─── RECORD EXCERPTS ───

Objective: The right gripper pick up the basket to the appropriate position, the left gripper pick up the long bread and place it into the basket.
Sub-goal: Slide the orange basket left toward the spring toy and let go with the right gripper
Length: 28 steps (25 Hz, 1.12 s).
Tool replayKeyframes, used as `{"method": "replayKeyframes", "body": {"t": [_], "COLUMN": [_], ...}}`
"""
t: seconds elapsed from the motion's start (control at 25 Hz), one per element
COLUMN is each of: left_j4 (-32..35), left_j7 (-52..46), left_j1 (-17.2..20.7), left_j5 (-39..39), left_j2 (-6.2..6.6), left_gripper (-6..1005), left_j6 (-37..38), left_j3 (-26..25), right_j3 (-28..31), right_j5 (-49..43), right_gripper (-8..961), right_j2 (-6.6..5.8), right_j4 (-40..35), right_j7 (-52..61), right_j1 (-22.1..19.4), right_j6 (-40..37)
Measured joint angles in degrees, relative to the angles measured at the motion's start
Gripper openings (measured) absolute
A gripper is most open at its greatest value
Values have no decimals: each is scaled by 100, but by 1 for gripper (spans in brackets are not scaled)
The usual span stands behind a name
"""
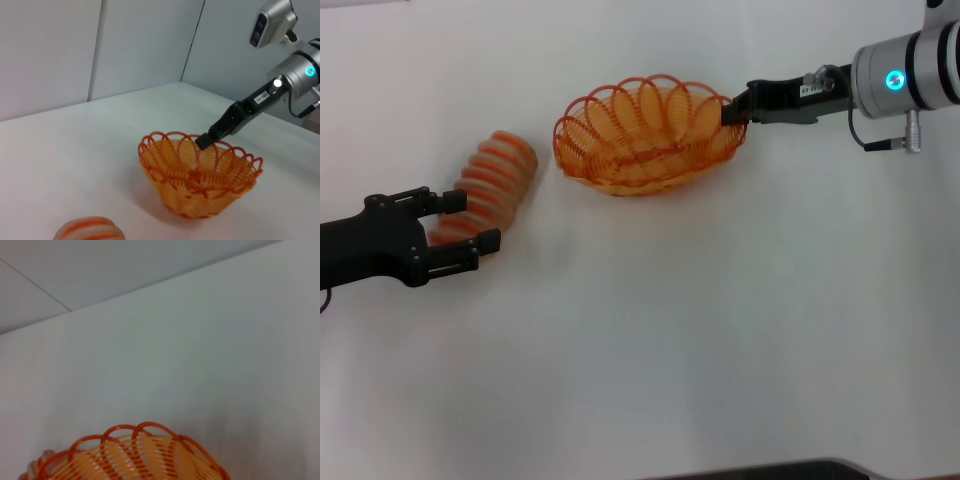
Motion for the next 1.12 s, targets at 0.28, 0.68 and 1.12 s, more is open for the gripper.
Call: {"method": "replayKeyframes", "body": {"t": [0.28, 0.68, 1.12], "left_j4": [-2, -1, -1], "left_j7": [-1, -1, -4], "left_j1": [-16, -26, -39], "left_j5": [-3, -3, -2], "left_j2": [0, 0, 0], "left_gripper": [752, 752, 752], "left_j6": [-7, -7, -77], "left_j3": [0, 0, 0], "right_j3": [-20, -32, -119], "right_j5": [0, 30, 331], "right_gripper": [81, 82, 82], "right_j2": [4, 41, 39], "right_j4": [112, 246, 259], "right_j7": [-13, -95, -165], "right_j1": [-18, 0, -22], "right_j6": [88, 410, 560]}}
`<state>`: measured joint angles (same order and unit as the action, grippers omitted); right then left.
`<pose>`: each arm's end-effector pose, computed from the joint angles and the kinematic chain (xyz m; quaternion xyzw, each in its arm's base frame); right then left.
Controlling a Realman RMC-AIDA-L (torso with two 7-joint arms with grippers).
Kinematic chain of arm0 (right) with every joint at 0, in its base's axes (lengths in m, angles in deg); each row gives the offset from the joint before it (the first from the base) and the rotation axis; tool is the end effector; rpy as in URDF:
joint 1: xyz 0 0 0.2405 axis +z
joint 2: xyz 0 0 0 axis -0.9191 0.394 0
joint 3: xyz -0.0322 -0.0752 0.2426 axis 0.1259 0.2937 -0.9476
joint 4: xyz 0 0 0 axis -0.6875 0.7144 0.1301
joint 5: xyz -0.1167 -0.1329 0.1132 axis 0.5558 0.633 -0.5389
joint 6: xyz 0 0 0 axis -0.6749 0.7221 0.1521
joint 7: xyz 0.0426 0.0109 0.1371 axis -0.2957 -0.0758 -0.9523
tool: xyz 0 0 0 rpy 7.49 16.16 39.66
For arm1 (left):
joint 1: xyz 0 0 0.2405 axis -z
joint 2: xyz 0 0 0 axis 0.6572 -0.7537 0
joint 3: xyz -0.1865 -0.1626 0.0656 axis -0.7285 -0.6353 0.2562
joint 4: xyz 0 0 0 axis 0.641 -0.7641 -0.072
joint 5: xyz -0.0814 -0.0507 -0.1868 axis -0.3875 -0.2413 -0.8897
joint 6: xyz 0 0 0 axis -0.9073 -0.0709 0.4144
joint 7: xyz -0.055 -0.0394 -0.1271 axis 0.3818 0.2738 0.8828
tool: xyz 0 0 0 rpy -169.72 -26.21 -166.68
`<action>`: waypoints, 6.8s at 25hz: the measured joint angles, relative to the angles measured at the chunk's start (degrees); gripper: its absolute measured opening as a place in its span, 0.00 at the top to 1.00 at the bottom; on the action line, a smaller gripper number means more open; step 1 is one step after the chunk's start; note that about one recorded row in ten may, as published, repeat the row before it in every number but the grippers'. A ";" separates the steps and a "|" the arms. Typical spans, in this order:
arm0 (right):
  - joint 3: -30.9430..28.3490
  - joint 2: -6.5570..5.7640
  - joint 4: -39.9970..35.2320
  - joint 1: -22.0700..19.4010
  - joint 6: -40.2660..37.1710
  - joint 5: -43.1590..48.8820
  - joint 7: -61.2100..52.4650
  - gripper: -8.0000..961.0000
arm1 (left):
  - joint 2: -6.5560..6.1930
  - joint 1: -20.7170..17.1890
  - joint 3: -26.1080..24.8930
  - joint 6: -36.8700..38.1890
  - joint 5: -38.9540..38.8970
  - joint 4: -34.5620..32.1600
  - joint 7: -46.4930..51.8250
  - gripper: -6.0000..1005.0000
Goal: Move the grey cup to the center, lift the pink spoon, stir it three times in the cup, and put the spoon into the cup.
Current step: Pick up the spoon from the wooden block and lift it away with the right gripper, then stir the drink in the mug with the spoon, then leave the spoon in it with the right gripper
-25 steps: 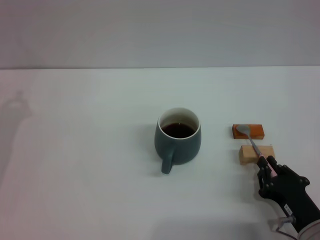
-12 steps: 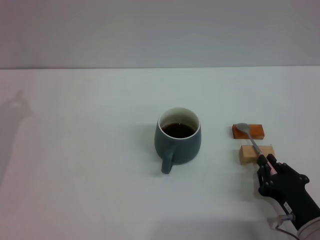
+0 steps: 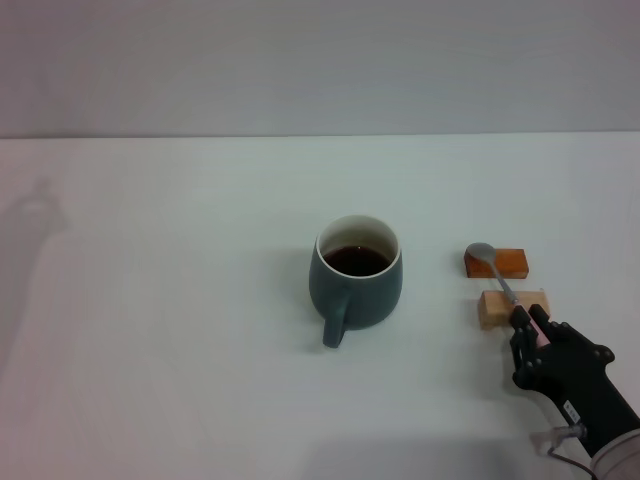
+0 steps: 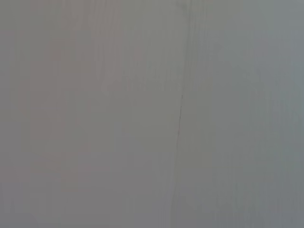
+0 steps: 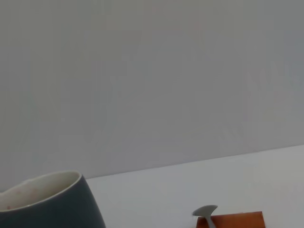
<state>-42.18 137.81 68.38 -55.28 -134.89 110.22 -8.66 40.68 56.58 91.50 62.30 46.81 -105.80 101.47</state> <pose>0.3137 0.2339 -0.1035 -0.7317 0.3536 0.2978 0.5009 -0.3293 0.3393 0.0792 -0.6031 -0.2068 -0.3973 0.6600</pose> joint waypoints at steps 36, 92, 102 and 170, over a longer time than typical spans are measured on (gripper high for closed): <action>-27.25 -11.42 57.00 -15.38 41.76 0.41 47.40 0.84 | -0.22 0.32 -0.24 -1.69 0.00 0.19 0.02 1.00; -81.74 -0.75 63.24 28.66 148.05 25.21 29.31 0.84 | 1.07 0.68 -2.15 -2.76 -0.54 -0.34 0.03 1.00; -84.08 -1.63 57.65 34.31 154.17 27.33 28.26 0.84 | 1.08 0.93 -2.16 -2.71 -0.54 -0.50 0.03 1.00; -76.33 -0.63 25.52 53.21 146.15 38.53 31.42 0.84 | 1.76 0.75 -2.16 -0.37 -0.28 0.27 1.45 1.00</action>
<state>-118.51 137.18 93.89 -2.07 11.27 148.75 22.77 42.44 57.33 89.35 61.93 46.53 -105.53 102.92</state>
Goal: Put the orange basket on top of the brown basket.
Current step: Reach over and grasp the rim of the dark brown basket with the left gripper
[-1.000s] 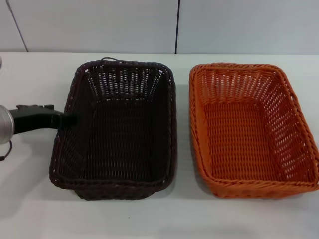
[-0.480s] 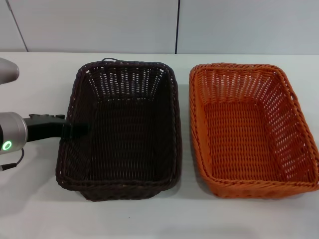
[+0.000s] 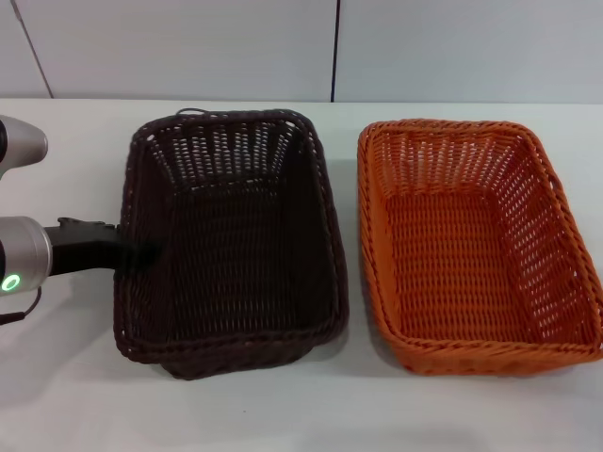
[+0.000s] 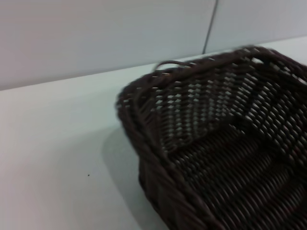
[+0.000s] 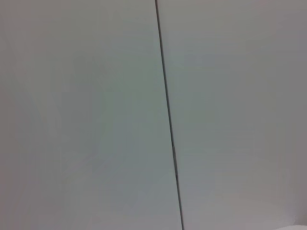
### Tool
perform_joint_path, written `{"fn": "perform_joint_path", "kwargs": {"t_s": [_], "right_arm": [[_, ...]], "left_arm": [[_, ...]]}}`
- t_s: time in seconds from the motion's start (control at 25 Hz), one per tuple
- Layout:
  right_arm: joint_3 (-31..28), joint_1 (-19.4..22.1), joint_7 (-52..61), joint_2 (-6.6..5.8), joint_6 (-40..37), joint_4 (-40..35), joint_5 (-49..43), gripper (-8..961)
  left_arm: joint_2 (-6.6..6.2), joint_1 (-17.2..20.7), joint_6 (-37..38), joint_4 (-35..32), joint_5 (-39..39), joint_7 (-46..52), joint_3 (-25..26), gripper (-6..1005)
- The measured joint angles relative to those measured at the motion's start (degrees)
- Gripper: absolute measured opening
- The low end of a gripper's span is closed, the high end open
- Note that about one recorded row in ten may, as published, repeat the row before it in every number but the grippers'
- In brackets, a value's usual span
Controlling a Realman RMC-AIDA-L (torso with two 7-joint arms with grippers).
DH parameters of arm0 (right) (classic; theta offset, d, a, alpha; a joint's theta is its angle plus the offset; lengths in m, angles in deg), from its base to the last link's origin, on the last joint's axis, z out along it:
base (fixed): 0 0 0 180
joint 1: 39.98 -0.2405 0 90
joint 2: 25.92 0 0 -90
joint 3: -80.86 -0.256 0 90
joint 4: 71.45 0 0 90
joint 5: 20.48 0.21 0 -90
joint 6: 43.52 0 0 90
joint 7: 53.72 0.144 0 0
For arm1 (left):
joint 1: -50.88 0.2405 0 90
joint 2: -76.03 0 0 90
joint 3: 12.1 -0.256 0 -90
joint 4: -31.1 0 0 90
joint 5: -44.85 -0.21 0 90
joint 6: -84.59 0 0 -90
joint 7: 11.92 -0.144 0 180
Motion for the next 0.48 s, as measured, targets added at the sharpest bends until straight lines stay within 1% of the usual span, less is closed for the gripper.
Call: {"fn": "perform_joint_path", "kwargs": {"t_s": [0.12, 0.28, 0.36, 0.4, 0.48], "right_arm": [[0.1, 0.3, -0.1, 0.01, 0.1, -0.1, -0.3, 722], [0.1, 0.3, -0.1, 0.08, 0.1, -0.1, -0.7, 722], [0.1, 0.4, -0.1, 0.08, 0.2, 0.1, -0.8, 722], [0.1, 0.4, -0.1, 0.08, 0.2, 0.1, -0.8, 722], [0.1, 0.4, -0.1, 0.08, 0.5, 0.2, -0.8, 721]], "left_arm": [[0.0, -0.3, -1.9, 0.1, 0.1, -2.0, 1.2, 449], [0.02, -0.4, -2.6, 0.2, 0.1, -3.5, 1.7, 386], [0.03, -0.4, -4.3, 1.3, 0.1, -6.0, 2.2, 354], [0.03, -0.4, -4.3, 1.3, 0.1, -6.0, 2.2, 353], [-0.02, -0.5, -8.2, 4.5, 0.3, -9.9, 5.0, 351]]}}
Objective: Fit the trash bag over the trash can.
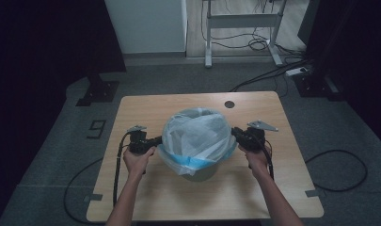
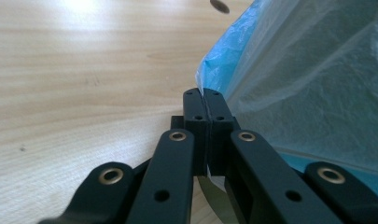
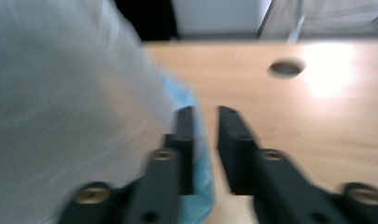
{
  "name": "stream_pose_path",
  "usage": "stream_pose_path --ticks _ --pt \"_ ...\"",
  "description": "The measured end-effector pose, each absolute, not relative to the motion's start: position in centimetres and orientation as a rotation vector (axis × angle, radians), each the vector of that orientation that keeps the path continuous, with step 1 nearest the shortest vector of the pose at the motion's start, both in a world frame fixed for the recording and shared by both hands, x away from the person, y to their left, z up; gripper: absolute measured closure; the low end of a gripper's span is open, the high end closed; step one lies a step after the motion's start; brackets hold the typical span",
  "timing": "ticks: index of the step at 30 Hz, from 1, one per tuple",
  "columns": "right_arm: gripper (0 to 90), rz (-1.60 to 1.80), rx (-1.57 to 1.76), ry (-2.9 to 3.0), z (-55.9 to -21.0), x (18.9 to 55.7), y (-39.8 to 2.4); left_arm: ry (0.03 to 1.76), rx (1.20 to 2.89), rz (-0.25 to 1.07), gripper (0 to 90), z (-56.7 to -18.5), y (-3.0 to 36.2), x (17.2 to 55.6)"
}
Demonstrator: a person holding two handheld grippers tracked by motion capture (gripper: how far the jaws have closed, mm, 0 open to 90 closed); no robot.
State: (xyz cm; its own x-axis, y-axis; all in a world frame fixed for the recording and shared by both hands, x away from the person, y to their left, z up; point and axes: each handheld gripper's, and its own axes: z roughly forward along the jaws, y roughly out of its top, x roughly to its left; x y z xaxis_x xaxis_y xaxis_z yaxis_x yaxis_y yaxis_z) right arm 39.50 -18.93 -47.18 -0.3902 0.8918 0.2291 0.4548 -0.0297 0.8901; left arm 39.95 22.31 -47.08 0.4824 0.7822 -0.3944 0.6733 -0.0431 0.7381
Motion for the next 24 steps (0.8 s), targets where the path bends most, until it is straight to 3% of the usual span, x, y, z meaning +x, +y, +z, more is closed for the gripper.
stream_pose_path --ticks 5,10,17,24 --pt "59.1 1.489 1.352 1.724 -45.0 37.0 -21.0 1.213 1.734 0.185 88.2 -46.4 22.6 39.4" --pt "52.9 1.596 1.187 1.818 -43.4 33.1 -21.4 1.188 1.722 0.220 87.8 -45.6 22.9 38.6" --pt "45.3 1.693 0.973 1.974 -44.0 28.1 -19.7 1.193 1.705 0.235 87.7 -45.1 23.5 38.1" --pt "40.2 1.710 0.804 2.073 -44.6 27.1 -17.1 1.183 1.703 0.230 87.6 -45.1 23.4 38.1"
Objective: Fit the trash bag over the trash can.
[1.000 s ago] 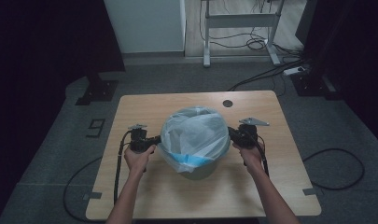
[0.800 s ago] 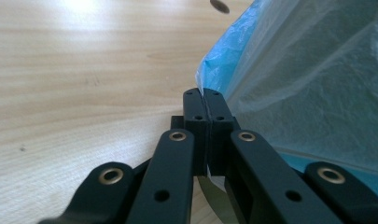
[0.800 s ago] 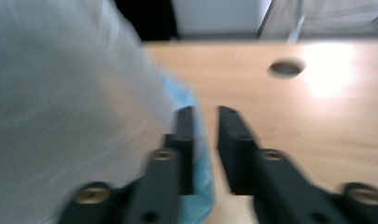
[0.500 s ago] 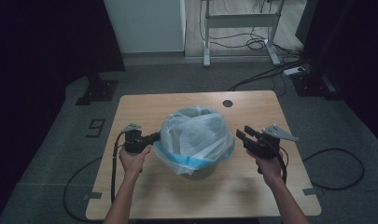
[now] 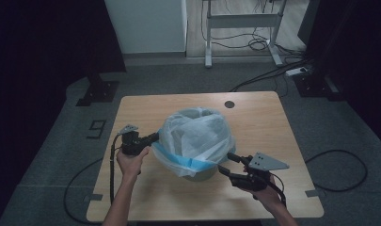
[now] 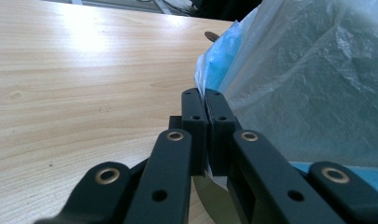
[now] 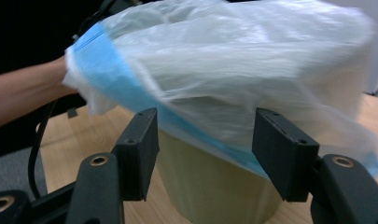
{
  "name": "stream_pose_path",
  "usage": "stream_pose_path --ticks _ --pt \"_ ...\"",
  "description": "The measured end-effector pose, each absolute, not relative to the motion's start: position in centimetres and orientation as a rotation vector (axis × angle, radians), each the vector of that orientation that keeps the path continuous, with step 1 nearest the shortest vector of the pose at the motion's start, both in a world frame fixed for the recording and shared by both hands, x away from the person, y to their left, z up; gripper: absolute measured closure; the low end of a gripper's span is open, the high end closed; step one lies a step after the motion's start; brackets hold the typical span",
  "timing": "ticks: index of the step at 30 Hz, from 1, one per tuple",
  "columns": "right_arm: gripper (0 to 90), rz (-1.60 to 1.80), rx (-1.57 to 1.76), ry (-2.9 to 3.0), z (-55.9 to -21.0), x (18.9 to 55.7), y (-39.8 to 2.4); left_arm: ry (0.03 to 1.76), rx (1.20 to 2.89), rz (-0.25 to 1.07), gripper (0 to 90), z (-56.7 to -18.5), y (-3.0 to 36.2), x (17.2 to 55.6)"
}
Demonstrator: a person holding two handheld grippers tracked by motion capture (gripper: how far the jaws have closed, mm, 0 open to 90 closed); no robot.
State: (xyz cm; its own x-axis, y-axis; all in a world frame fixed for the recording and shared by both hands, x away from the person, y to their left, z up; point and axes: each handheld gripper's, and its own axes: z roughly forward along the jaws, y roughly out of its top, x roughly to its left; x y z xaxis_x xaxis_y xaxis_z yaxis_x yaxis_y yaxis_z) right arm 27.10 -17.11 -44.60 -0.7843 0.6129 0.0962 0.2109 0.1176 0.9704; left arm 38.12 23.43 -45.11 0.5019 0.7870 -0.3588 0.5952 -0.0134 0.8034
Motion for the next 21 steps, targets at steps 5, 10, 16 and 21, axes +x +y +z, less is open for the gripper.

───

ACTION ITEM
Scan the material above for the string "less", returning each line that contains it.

ANSWER AREA
Motion for the next 0.48 s, as measured, targets added at the sharpest bends until straight lines stay within 1% of the usual span, less is closed for the gripper.
Motion for the next 21 steps, targets at steps 5, 10, 16 and 21, axes +x +y +z, less is open for the gripper.

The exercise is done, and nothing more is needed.